# Working data
____

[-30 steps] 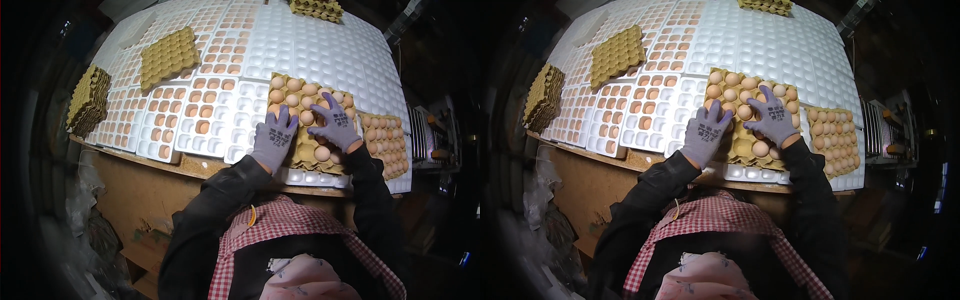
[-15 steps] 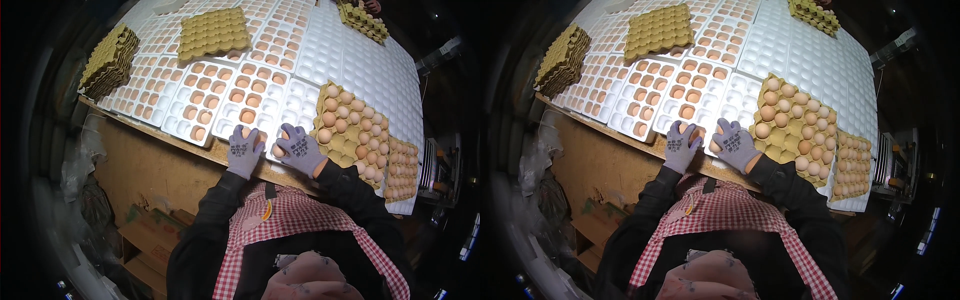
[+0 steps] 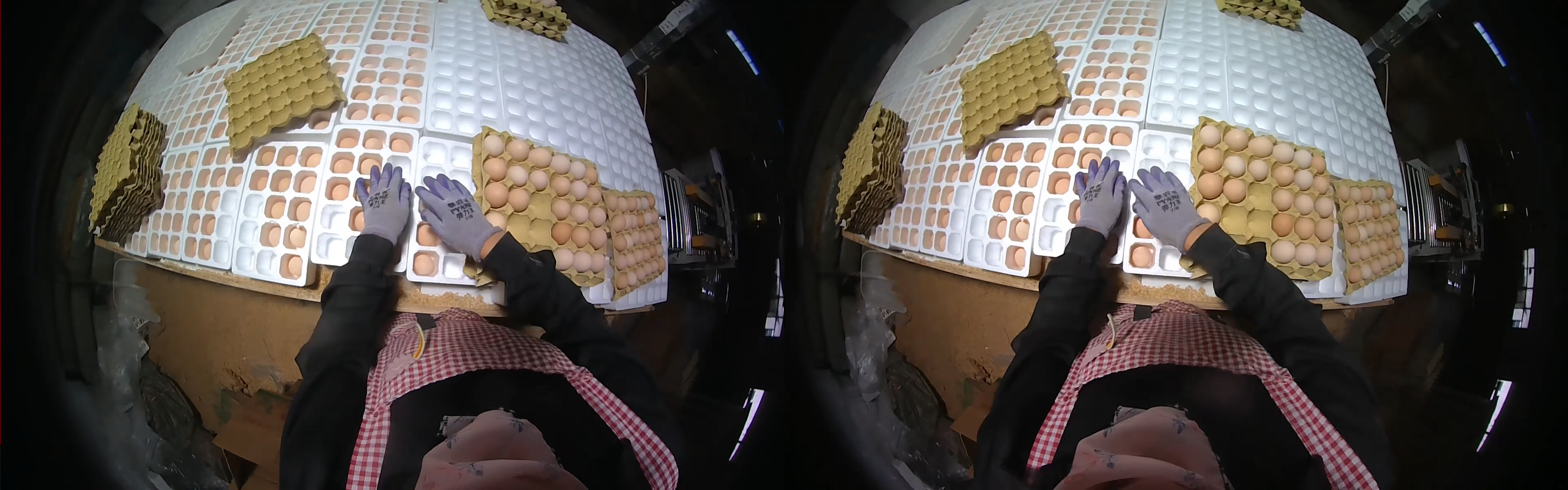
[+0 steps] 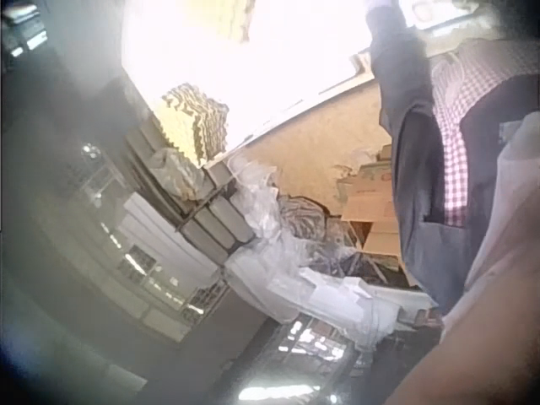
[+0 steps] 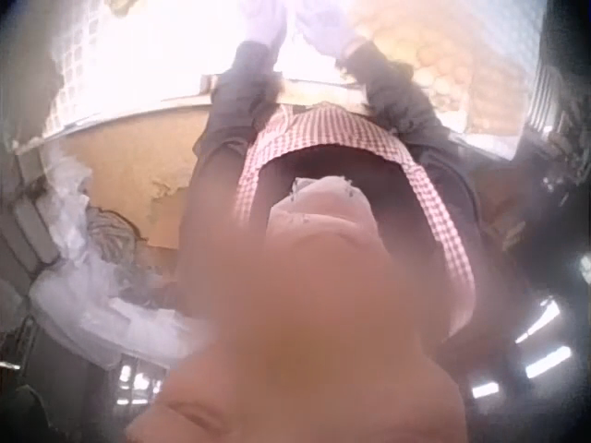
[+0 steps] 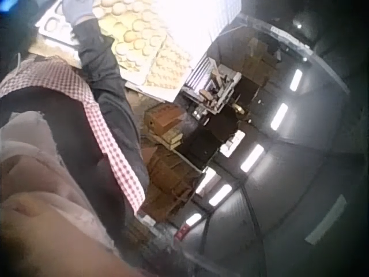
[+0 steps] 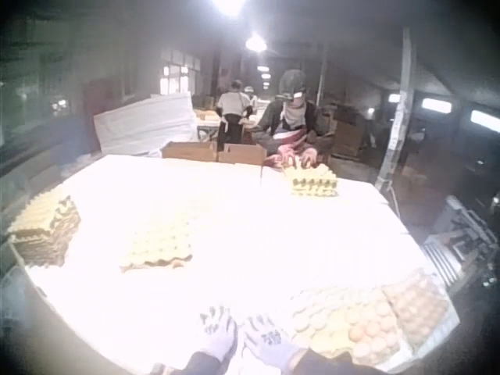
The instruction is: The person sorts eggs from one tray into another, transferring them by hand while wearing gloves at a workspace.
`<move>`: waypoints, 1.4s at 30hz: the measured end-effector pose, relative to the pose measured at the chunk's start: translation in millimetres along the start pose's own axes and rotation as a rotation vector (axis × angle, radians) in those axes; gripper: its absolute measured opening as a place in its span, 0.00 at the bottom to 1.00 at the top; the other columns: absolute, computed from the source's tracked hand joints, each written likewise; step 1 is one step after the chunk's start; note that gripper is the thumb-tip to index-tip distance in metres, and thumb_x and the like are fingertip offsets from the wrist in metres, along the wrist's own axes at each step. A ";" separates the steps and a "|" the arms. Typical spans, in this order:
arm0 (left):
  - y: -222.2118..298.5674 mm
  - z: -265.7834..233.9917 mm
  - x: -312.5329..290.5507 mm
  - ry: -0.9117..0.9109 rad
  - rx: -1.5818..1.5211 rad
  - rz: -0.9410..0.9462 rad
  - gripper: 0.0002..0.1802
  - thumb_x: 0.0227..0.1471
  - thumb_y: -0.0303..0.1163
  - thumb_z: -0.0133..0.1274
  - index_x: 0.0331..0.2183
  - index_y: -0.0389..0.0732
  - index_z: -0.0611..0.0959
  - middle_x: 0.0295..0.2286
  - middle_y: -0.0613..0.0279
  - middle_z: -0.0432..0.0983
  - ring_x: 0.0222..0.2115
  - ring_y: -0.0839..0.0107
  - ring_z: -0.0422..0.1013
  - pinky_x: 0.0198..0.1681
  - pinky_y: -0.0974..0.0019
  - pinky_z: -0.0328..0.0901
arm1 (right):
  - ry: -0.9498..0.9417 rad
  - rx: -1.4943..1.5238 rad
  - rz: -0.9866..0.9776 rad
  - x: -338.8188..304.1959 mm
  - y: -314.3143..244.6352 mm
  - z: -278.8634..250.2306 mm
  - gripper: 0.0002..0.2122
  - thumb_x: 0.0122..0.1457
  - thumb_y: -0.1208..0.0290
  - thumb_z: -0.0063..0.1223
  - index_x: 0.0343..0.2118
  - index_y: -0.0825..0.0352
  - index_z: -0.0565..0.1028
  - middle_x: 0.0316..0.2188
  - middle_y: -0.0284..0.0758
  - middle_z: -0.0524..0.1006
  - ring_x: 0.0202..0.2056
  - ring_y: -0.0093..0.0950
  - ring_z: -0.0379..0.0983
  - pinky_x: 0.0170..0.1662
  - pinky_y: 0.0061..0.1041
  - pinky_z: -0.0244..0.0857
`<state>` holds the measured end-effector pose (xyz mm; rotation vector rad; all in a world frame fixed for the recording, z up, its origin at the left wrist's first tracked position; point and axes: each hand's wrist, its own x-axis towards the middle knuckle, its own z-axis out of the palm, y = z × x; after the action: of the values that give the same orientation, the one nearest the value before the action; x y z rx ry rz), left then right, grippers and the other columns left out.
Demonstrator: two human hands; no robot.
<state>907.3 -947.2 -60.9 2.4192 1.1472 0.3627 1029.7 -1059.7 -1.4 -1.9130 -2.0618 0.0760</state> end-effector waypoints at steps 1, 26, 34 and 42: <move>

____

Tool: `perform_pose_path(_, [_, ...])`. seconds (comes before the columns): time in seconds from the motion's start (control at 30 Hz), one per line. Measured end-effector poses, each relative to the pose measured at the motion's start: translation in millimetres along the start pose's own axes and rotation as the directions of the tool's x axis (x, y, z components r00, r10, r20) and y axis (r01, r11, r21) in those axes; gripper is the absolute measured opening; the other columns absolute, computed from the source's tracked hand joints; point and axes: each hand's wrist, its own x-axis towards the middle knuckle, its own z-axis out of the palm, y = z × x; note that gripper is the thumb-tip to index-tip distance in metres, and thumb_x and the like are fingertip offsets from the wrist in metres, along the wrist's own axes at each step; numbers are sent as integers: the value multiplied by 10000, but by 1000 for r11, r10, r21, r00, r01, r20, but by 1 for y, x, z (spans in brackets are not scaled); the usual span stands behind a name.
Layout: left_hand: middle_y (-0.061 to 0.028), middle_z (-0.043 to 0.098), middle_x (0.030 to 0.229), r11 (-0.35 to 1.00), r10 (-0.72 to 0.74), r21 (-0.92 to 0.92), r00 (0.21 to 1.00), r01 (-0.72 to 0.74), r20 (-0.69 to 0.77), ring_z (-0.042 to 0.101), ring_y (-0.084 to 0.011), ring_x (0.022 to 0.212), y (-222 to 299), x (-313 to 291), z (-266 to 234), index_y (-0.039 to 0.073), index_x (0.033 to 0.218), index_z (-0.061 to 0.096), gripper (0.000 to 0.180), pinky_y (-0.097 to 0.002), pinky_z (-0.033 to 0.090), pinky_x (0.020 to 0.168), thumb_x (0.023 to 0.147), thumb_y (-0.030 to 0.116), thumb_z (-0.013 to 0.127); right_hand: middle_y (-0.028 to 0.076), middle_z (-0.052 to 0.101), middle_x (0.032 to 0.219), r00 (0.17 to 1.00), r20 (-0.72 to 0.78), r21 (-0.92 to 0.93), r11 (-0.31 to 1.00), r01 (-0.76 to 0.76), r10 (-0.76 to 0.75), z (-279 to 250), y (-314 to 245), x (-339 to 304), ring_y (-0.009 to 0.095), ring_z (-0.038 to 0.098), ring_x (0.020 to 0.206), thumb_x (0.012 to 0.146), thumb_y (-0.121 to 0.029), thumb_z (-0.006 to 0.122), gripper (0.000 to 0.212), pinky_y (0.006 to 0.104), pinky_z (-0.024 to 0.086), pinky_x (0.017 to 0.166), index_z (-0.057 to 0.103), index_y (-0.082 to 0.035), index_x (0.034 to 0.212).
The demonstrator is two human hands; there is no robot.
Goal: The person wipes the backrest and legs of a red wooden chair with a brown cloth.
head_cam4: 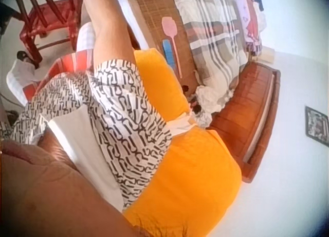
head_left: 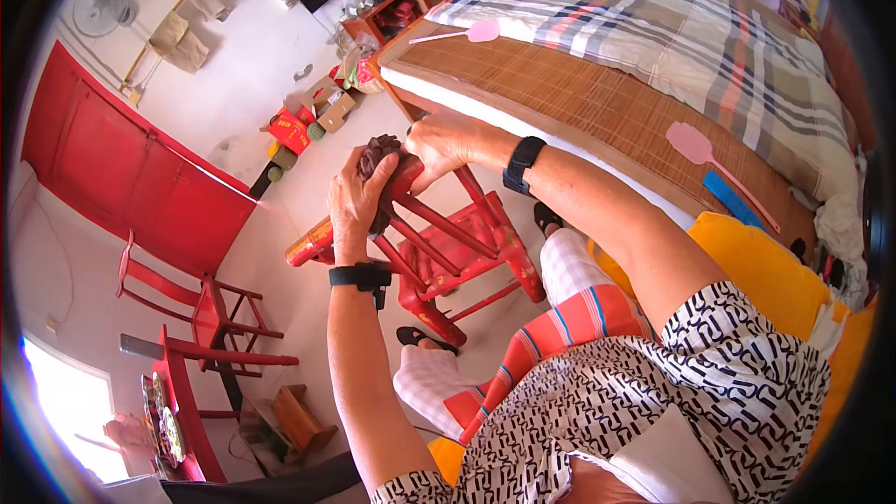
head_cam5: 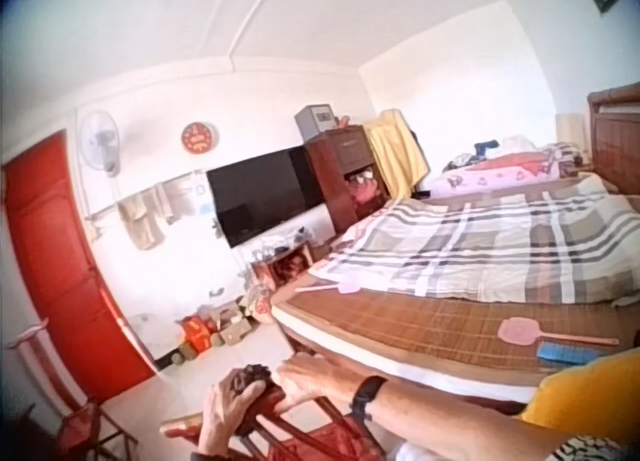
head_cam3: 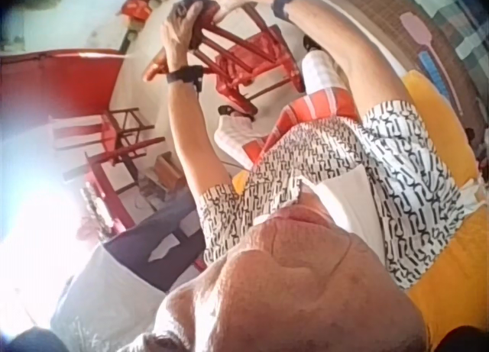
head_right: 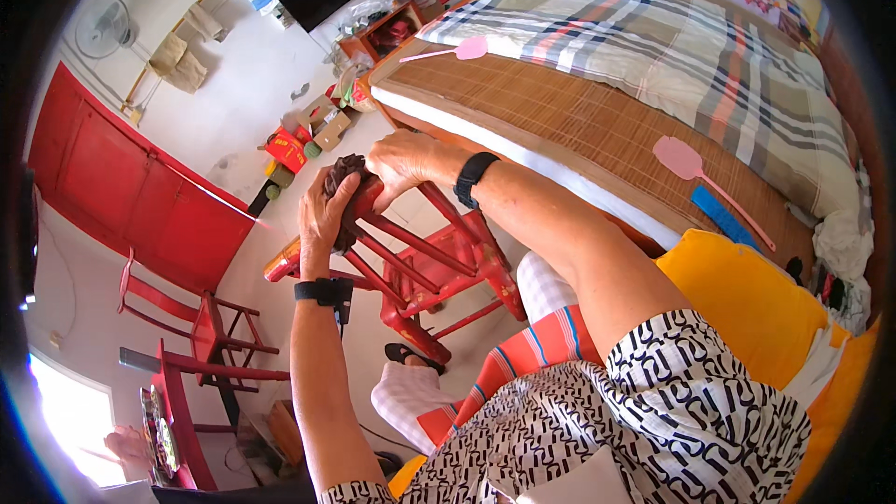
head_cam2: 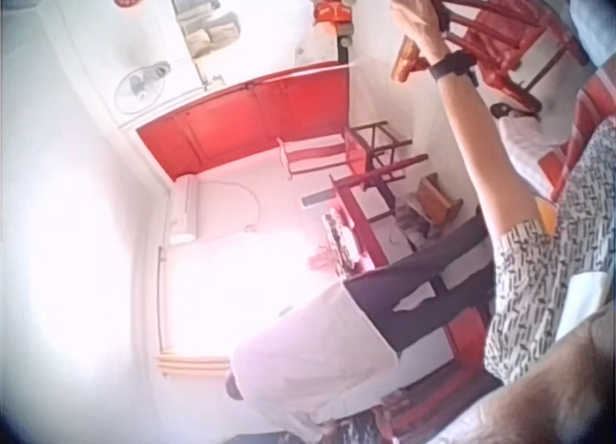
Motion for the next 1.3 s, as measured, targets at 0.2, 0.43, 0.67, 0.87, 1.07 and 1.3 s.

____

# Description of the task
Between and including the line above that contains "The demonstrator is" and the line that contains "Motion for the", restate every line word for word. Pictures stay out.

# Answer to this task
The demonstrator is two human hands; there is no robot.
Goal: The person wipes the backrest and legs of a red wooden chair with a brown cloth.
head_cam4: 
head_left: 
head_cam5: 
head_cam3: 
head_right: 
head_cam2: 
Motion for the next 1.3 s, as measured, targets at 0.2, 0.43, 0.67, 0.87, 1.07 and 1.3 s.

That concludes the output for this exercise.